You didn't bother them?



##########
hadoop-hdfs-project/hadoop-hdfs/src/test/java/org/apache/hadoop/hdfs/server/datanode/TestDataNodeMXBean.java:
##########
@@ -294,4 +297,107 @@ public void testDataNodeMXBeanSlowDisksEnabled() throws 
Exception {
       if (cluster != null) {cluster.shutdown();}
     }
   }
+
+  @Test
+  public void testDataNodeMXBeanLastHeartbeats() throws Exception {
+    Configuration conf = new Configuration();
+    try (MiniDFSCluster cluster = new MiniDFSCluster
+        .Builder(conf)
+        .nnTopology(MiniDFSNNTopology.simpleHATopology(2))
+        .numDataNodes(1)
+        .build()) {
+      cluster.waitActive();
+      cluster.transitionToActive(0);
+      cluster.transitionToStandby(1);
+
+      DataNode datanode = cluster.getDataNodes().get(0);
+
+      MBeanServer mbs = ManagementFactory.getPlatformMBeanServer();
+      ObjectName mxbeanName = new ObjectName(
+          "Hadoop:service=DataNode,name=DataNodeInfo");
+
+      // Verify and wait until one of the BP service actor identifies active 
namenode as active
+      // and another as standby.
+      GenericTestUtils.waitFor(() -> {
+        List<Map<String, String>> bpServiceActorInfo = 
datanode.getBPServiceActorInfoMap();
+        Map<String, String> bpServiceActorInfo1 = bpServiceActorInfo.get(0);
+        Map<String, String> bpServiceActorInfo2 = bpServiceActorInfo.get(1);
+        return (HAServiceProtocol.HAServiceState.ACTIVE.toString()

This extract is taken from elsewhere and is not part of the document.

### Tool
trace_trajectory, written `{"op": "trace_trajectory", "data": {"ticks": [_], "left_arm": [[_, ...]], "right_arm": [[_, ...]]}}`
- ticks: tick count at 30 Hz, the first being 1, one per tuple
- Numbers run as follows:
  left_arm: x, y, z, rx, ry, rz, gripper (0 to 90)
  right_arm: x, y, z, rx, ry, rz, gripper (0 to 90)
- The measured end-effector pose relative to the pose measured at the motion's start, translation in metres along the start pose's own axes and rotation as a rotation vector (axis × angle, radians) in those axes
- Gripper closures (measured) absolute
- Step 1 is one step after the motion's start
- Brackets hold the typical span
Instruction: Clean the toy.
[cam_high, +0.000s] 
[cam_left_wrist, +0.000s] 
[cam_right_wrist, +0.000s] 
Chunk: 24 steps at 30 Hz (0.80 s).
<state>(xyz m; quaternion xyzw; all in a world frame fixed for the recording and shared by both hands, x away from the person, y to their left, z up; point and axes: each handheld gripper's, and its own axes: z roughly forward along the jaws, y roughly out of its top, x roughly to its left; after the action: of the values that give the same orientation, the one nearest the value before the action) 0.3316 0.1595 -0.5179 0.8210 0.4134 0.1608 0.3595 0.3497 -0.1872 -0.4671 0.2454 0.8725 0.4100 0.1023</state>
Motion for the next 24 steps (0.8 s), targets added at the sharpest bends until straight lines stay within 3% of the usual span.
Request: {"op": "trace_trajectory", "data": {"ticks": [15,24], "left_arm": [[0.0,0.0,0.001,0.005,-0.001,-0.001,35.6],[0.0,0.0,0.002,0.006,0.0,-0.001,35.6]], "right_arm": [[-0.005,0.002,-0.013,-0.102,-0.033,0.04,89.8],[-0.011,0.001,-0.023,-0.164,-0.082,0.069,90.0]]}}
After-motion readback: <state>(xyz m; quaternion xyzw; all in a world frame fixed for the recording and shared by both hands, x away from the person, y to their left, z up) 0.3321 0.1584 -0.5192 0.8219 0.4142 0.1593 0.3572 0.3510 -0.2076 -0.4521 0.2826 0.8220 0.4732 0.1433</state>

+            .equals(bpServiceActorInfo1.get("NamenodeHaState"))
+            && HAServiceProtocol.HAServiceState.STANDBY.toString()

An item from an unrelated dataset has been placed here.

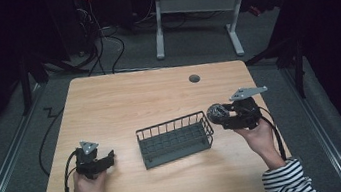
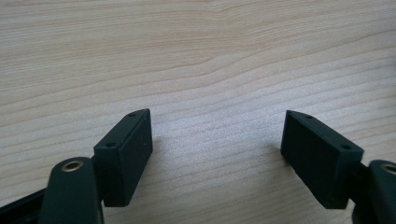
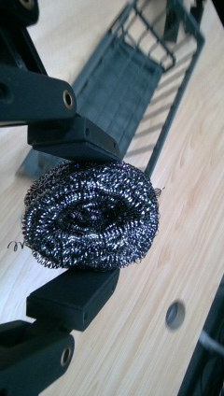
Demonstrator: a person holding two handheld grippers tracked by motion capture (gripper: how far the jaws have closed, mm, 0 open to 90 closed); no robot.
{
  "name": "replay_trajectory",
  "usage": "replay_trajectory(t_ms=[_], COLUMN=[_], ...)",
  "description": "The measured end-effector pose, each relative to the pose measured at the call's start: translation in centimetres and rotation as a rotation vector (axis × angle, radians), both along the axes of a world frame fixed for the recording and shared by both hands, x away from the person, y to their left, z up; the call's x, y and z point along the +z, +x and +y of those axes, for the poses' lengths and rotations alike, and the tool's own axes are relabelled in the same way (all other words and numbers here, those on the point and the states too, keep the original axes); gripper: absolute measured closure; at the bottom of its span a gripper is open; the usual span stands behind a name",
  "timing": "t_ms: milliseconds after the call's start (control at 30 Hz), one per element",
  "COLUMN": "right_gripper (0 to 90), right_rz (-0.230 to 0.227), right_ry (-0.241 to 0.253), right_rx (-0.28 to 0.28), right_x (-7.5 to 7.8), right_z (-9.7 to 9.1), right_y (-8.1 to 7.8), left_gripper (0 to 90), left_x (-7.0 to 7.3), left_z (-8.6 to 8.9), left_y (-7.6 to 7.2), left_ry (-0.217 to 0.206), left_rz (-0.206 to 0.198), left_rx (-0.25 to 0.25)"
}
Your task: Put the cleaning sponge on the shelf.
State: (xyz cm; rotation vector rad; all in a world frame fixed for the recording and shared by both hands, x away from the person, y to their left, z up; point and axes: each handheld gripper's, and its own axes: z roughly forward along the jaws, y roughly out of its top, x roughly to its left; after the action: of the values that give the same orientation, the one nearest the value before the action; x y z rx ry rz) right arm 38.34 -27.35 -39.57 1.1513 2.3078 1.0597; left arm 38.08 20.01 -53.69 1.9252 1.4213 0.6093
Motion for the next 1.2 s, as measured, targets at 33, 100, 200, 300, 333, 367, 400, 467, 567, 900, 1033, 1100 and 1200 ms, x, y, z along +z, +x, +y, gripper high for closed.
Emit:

+            .equals(bpServiceActorInfo2.get("NamenodeHaState")))
+            || (HAServiceProtocol.HAServiceState.ACTIVE.toString()
+            .equals(bpServiceActorInfo2.get("NamenodeHaState"))
+            && HAServiceProtocol.HAServiceState.STANDBY.toString()
+            .equals(bpServiceActorInfo1.get("NamenodeHaState")));
+      },
+          500,
+          8000,
+          "No namenode is reported active");
+
+      // basic metrics validation
+      String clusterId = (String) mbs.getAttribute(mxbeanName, "ClusterId");
+      Assert.assertEquals(datanode.getClusterId(), clusterId);
+      String version = (String)mbs.getAttribute(mxbeanName, "Version");
+      Assert.assertEquals(datanode.getVersion(),version);
+      String bpActorInfo = (String) mbs.getAttribute(mxbeanName, 
"BPServiceActorInfo");
+      Assert.assertEquals(datanode.getBPServiceActorInfo(), bpActorInfo);
+
+      // Verify that last heartbeat sent to both namenodes in last 5 sec.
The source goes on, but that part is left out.